Work instructions:
Give again, exactly as written, each line of the material below starting at the line that contains "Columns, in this" and ending at the line that contains "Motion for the". Both ends count, and no other line does.

Given material:
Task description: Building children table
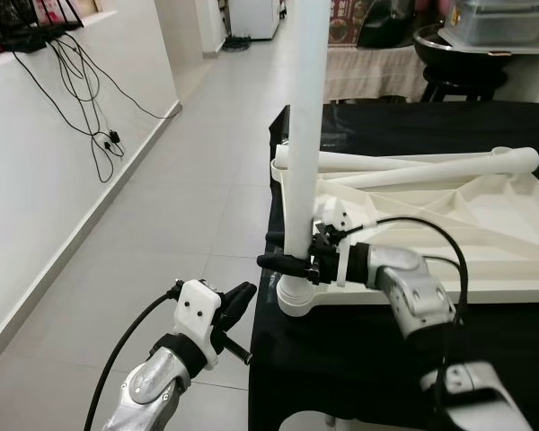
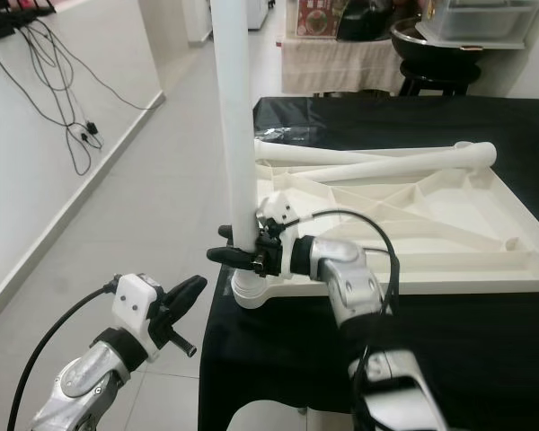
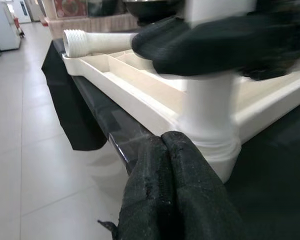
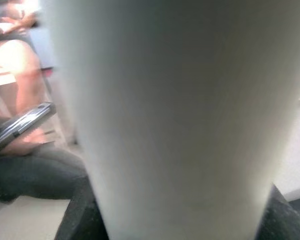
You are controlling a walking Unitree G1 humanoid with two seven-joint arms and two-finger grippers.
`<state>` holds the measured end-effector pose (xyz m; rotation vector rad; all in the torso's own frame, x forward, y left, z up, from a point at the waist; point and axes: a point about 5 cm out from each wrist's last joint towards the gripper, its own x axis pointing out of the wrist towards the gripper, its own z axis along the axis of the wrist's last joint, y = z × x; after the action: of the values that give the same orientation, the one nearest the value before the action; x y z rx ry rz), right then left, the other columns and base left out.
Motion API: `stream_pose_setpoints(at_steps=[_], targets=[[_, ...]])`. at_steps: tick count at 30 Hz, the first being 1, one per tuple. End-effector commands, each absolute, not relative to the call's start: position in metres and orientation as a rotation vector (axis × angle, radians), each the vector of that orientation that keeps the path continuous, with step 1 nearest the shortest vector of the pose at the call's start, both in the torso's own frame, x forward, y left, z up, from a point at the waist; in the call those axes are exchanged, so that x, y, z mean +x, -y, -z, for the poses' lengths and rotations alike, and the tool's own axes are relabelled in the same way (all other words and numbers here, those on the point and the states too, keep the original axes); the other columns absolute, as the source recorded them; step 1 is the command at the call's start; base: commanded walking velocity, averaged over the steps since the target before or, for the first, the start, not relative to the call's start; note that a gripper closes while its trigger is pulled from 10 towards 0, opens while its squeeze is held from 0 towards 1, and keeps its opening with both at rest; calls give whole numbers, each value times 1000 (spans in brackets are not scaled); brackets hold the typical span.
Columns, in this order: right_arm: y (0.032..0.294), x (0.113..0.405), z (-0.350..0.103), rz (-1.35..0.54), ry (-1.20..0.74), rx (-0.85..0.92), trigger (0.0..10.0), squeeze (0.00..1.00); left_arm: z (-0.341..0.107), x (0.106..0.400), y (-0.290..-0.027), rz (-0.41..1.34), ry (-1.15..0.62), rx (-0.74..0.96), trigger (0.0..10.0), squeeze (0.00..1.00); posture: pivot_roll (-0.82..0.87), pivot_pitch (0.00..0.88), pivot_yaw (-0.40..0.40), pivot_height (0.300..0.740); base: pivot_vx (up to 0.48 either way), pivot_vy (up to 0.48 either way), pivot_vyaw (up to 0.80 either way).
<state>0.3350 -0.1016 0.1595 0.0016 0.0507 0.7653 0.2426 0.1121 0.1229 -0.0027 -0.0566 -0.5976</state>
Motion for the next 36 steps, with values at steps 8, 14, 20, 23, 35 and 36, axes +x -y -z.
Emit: stream_pose_setpoints(at_steps=[8,14,20,23,35,36], targets=[[135,308,-130,-148,-178,9,0,0,-121,245,-120,595,49,3,10000,0,7,89,33,740,0,0,0],[130,321,-138,-142,-169,-17,3098,0,-122,245,-120,581,53,5,10000,0,14,83,28,740,0,0,0],[109,330,-161,-351,-131,18,10000,1000,-122,245,-118,572,56,3,10000,0,19,84,24,740,0,0,0],[103,337,-177,-528,-76,20,10000,1000,-122,245,-117,576,56,2,10000,0,20,84,24,740,0,0,0],[106,354,-175,-1046,-172,-191,10000,0,-123,243,-117,565,61,-1,10000,0,48,95,10,740,0,0,0],[106,354,-175,-1046,-172,-191,10000,0,-123,243,-117,565,61,-1,10000,0,48,95,10,740,0,0,0]])
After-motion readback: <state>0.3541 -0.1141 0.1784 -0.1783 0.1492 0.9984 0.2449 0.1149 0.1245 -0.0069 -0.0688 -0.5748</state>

Answer box:
Columns, in this order: right_arm: y (0.032..0.294), x (0.113..0.405), z (-0.350..0.103), rz (-1.35..0.54), ry (-1.20..0.74), rx (-0.85..0.92), trigger (0.0..10.0), squeeze (0.00..1.00); left_arm: z (-0.341..0.107), x (0.106..0.400), y (-0.290..-0.027), rz (-0.41..1.34), ry (-1.15..0.62), rx (-0.74..0.96), trigger (0.0..10.0), squeeze (0.00..1.00); posture: pivot_roll (-0.82..0.87), pivot_pitch (0.00..0.88), pivot_yaw (-0.40..0.40), pivot_height (0.300..0.740); base: pivot_vx (up to 0.48 either way), pivot_vy (up to 0.48 either way), pivot_vyaw (up to 0.80 either way).
<state>0.3350 -0.1016 0.1595 0.0016 0.0507 0.7653 0.2426 0.1121 0.1229 -0.0027 -0.0566 -0.5976</state>
Motion for the next 36 steps, with values at steps 8, 14, 20, 23, 35 and 36, axes +x -y -z.

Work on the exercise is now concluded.